The other centers compared in the study utilize the electricity grid as the primary power source but have alternative backup systems. In the event that something disrupts the electricity grid, both centers rely on a large battery system known as an uninterruptible power supply, and one also employs a diesel generator. At the new center, the backup power is supplied by two independent connections to the utility grid.
Moreover, with this system, the overall efficiency rating increased by 23 percent, meaning that for every unit of electricity used by the system, more computations can be performed compared to the conventional designs.
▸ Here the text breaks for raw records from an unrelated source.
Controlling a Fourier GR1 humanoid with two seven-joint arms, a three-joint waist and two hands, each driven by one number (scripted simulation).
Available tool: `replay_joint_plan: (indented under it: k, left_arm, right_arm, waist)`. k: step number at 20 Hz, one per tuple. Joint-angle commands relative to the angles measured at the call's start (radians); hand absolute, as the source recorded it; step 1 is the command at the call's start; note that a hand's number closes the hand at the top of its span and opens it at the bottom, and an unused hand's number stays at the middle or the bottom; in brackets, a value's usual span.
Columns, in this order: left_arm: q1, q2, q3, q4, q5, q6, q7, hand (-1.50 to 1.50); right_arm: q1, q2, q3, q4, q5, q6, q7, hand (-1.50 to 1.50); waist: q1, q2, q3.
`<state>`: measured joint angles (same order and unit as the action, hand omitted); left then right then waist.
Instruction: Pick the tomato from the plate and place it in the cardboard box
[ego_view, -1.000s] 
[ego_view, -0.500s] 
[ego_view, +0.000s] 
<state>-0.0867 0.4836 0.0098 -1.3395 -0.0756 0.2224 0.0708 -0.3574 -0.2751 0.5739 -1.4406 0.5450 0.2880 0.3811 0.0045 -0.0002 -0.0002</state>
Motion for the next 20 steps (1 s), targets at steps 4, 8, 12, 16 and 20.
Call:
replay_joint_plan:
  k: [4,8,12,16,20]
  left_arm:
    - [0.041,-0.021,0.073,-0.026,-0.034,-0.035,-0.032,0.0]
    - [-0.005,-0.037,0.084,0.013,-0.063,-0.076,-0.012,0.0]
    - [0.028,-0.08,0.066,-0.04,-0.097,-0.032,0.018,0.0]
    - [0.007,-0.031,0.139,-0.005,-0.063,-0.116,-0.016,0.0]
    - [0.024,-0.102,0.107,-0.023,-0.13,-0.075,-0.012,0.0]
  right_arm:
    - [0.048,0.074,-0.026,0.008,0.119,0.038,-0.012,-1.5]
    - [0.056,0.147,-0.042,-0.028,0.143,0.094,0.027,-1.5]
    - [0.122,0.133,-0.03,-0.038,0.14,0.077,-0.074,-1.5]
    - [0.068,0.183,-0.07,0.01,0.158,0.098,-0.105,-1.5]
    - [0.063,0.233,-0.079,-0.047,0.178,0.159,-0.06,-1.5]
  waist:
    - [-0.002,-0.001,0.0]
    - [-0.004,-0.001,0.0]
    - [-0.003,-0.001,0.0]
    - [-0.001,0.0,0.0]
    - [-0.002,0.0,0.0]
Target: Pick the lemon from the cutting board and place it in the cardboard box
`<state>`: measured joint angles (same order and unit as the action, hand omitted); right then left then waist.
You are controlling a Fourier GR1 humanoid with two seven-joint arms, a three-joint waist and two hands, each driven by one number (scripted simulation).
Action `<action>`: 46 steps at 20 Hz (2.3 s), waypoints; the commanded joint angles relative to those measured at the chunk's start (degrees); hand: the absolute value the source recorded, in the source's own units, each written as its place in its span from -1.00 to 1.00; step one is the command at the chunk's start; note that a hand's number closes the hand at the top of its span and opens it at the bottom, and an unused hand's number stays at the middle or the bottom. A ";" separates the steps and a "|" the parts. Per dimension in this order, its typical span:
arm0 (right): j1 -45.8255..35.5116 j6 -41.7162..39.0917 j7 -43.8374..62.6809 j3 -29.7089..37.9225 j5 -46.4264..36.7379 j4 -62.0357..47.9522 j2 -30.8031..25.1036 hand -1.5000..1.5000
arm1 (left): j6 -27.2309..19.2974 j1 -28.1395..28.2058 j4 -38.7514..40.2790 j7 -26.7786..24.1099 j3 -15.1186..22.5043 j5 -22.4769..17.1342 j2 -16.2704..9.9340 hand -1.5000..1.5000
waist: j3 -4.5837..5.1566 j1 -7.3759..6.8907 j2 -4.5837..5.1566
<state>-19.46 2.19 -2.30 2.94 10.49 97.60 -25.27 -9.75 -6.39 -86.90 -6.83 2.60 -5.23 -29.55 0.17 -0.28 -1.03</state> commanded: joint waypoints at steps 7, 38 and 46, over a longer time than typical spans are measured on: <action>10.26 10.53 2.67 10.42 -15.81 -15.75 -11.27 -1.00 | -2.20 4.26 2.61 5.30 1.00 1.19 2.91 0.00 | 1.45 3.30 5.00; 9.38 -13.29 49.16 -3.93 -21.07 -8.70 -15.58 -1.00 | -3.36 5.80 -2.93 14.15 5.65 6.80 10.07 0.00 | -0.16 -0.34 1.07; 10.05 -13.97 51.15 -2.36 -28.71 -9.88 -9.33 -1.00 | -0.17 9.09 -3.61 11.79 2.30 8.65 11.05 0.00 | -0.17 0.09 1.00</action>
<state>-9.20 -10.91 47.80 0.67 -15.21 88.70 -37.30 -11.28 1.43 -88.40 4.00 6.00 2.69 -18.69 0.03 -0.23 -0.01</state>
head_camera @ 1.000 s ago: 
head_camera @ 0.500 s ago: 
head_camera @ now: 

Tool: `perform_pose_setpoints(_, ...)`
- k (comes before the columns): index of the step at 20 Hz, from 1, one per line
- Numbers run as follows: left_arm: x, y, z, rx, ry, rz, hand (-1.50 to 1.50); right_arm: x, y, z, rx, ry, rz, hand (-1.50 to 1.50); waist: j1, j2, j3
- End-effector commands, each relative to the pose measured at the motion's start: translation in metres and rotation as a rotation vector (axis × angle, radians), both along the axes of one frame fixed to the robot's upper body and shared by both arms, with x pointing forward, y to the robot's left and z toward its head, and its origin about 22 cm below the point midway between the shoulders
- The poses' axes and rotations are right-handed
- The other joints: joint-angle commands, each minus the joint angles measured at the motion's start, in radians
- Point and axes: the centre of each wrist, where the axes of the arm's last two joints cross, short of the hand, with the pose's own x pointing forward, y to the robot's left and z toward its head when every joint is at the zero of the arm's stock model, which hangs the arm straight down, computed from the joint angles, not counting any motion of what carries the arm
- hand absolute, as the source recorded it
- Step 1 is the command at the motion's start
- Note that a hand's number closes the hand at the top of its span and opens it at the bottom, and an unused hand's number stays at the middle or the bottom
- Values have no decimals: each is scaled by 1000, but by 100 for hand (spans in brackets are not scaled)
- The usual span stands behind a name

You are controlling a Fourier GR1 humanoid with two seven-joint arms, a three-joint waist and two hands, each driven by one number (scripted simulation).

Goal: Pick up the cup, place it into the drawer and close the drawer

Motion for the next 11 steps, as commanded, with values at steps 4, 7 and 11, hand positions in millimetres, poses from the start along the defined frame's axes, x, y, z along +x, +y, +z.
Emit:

And these improvements are achieved with a system that leaves nearly half the carbon footprint of the other systems, which rely on a predominantly coal-powered electricity grid.
The company began its partnership with Bloom Energy in 2009, when eBay had the fuel cell servers installed at one of its facilities in San Jose. That installation has provided six-digit savings annually, and its success prompted Nelson to start thinking about how the system could be incorporated at data centers, not as a backup power supply as other companies have done, but as the primary source. In order for the system to work in this application, it would require the whole center to be redesigned.
Nelson brought the ECE faculty into the project because definable metrics were needed. “We worked very closely with eBay in trying to understand the behavior of this system. They gave us engineering diagrams and data, so it was a very hands-on project that we really enjoyed,” said Domínguez-García.
As more and more of the world’s population goes online, and as users demand increasingly more content more quickly, additional data centers will have to be built. More computers will power our interconnection, and the system eBay has built with Bloom Energy will certainly be a model for years to come. Gross agreed: “I think this experience is going to make them pioneers, for sure.”